ACTIVITY:
Copy out each line featuring the string "plastic" from the entries beneath.

+===+

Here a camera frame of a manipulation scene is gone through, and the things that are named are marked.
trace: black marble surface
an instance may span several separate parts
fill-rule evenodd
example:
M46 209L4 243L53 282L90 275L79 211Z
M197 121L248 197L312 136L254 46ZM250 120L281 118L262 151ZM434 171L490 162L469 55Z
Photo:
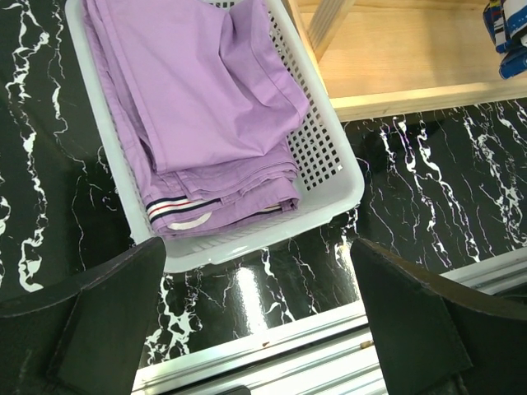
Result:
M63 1L0 0L0 300L133 243ZM444 272L527 245L527 100L347 123L361 205L319 229L160 284L141 366L358 299L357 235Z

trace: white plastic basket
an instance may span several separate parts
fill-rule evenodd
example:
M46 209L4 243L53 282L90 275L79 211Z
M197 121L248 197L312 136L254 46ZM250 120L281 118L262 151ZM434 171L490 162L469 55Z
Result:
M228 8L235 3L214 4ZM326 224L361 200L364 179L357 159L295 27L281 0L268 0L268 9L277 51L310 100L310 112L302 127L289 137L289 146L300 169L295 183L302 196L299 209L221 235L166 241L166 272L185 272L207 263L237 258ZM100 87L82 24L81 0L68 0L66 17L132 237L141 243L154 233Z

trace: wooden plank
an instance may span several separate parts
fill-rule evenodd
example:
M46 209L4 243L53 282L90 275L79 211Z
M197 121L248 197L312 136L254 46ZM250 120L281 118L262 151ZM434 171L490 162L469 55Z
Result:
M305 51L307 52L307 55L310 57L310 61L311 63L313 63L313 67L315 68L315 71L317 75L319 76L319 79L322 82L322 85L325 88L324 80L322 79L322 74L320 73L320 69L319 69L319 63L315 56L315 53L313 52L313 47L311 46L310 38L307 35L304 21L302 19L300 9L298 8L296 0L282 0L282 3L284 7L286 8L287 14L289 14L289 17L291 18L293 25L295 25L296 31L298 32L298 35L300 36L300 39L302 40L302 43L304 44Z
M500 61L480 11L350 12L319 67L338 98L497 82Z
M527 96L527 78L331 99L342 122Z
M355 0L323 0L316 9L307 34L317 60L324 55L354 3Z
M301 12L315 12L321 0L296 0ZM387 10L465 10L480 11L488 0L356 0L351 12L382 12Z

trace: light wood board
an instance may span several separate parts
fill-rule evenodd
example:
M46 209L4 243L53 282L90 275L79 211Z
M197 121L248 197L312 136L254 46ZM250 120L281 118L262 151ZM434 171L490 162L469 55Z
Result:
M319 61L342 120L527 96L526 76L499 76L500 55L482 19L485 2L416 4L357 0L348 13ZM301 14L306 26L312 15Z

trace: lavender fabric
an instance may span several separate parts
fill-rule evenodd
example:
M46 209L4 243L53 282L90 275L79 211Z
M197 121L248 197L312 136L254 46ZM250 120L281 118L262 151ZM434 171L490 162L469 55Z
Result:
M309 103L273 48L262 0L230 12L199 0L84 6L100 82L157 234L210 235L296 208L285 136Z
M302 123L308 104L261 0L229 12L199 0L91 1L158 174L263 156Z

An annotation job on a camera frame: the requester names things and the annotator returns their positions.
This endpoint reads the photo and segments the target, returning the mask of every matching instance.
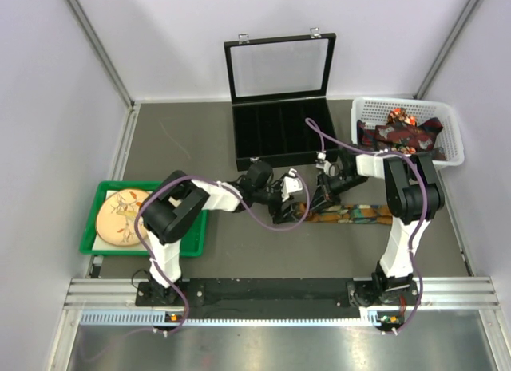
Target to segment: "green plastic bin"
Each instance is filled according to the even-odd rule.
[[[87,225],[83,232],[80,244],[80,252],[83,254],[94,255],[149,255],[147,251],[120,251],[120,250],[93,250],[94,239],[96,239],[96,216],[105,202],[106,192],[109,190],[119,191],[123,189],[133,188],[146,191],[154,191],[160,186],[161,182],[154,181],[103,181],[97,186],[96,195],[94,196],[93,205],[90,208]],[[204,250],[204,238],[206,235],[206,222],[208,220],[208,212],[203,210],[192,228],[186,233],[181,240],[182,257],[198,257]]]

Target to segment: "white wall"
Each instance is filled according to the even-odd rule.
[[[508,326],[510,4],[511,0],[483,0],[427,96],[458,111],[465,163],[443,175],[476,271],[493,278]]]
[[[0,359],[43,369],[126,109],[64,0],[0,10]]]
[[[131,96],[229,97],[223,42],[338,41],[330,96],[415,94],[467,0],[80,0]]]

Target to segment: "metal latch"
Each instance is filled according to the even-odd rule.
[[[239,34],[238,35],[238,43],[239,44],[248,44],[250,40],[248,40],[248,34]]]
[[[319,28],[311,28],[311,38],[321,38]]]

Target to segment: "black display case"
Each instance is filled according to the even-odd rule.
[[[335,136],[326,100],[334,46],[335,34],[318,32],[224,43],[239,171],[256,158],[273,167],[313,164],[321,144],[307,117]],[[337,145],[326,140],[325,149],[335,161]]]

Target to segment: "white plastic basket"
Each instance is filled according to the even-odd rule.
[[[368,128],[386,124],[389,112],[396,108],[404,108],[409,114],[417,117],[417,125],[437,117],[443,125],[438,134],[436,147],[443,147],[445,161],[434,160],[436,169],[446,166],[458,166],[465,159],[460,129],[454,110],[442,102],[405,100],[402,98],[357,97],[351,106],[351,141],[357,144],[357,121],[362,120]]]

+===+

EXERCISE ANSWER:
trace: white plastic basket
Target to segment: "green plastic bin"
Target to segment: "white plastic basket"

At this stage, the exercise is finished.